■ **ASSIGNED TASK**:
Below is a listing; repeat exactly the lines from the one containing "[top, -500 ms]" to the one containing "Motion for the", both included.

■ **EXERCISE DATA**:
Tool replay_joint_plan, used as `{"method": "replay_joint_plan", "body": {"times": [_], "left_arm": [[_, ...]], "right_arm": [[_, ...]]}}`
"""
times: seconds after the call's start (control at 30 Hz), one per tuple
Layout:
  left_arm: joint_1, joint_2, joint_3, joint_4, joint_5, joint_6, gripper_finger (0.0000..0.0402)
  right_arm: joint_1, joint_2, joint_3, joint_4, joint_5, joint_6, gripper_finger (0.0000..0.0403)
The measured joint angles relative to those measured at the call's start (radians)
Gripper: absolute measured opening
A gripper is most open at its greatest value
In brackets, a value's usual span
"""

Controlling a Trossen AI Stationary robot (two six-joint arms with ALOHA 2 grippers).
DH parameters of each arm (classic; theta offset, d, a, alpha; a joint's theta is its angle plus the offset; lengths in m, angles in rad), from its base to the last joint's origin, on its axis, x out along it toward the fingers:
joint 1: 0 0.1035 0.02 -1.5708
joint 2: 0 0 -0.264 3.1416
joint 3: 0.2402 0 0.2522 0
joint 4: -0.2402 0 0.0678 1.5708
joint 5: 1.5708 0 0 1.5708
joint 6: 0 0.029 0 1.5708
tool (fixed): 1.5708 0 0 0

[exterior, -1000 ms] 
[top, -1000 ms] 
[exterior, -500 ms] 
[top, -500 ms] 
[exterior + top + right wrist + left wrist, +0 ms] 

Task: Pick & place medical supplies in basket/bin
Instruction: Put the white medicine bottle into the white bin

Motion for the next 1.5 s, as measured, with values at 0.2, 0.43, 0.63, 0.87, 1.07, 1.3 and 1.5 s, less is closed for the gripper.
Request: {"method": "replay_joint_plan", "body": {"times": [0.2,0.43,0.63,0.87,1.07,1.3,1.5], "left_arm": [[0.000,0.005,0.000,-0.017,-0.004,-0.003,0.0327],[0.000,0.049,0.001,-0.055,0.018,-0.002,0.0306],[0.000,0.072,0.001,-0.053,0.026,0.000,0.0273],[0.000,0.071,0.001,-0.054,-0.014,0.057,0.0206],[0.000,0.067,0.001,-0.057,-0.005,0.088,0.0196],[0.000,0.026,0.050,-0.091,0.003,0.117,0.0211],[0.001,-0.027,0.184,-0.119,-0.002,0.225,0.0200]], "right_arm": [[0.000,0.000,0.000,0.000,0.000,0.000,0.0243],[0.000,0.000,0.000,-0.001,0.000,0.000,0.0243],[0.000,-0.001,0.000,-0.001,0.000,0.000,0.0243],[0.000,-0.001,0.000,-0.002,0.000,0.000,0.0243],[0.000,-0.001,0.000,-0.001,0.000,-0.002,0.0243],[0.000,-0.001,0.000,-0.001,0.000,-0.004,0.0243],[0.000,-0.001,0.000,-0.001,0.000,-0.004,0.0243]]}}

■ **OUTPUT FOR THIS TASK**:
[top, -500 ms] 
[exterior + top + right wrist + left wrist, +0 ms] 

Task: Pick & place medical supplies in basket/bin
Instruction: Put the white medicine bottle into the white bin

Motion for the next 1.5 s, as measured, with values at 0.2, 0.43, 0.63, 0.87, 1.07, 1.3 and 1.5 s, less is closed for the gripper.

Work on this exercise is complete.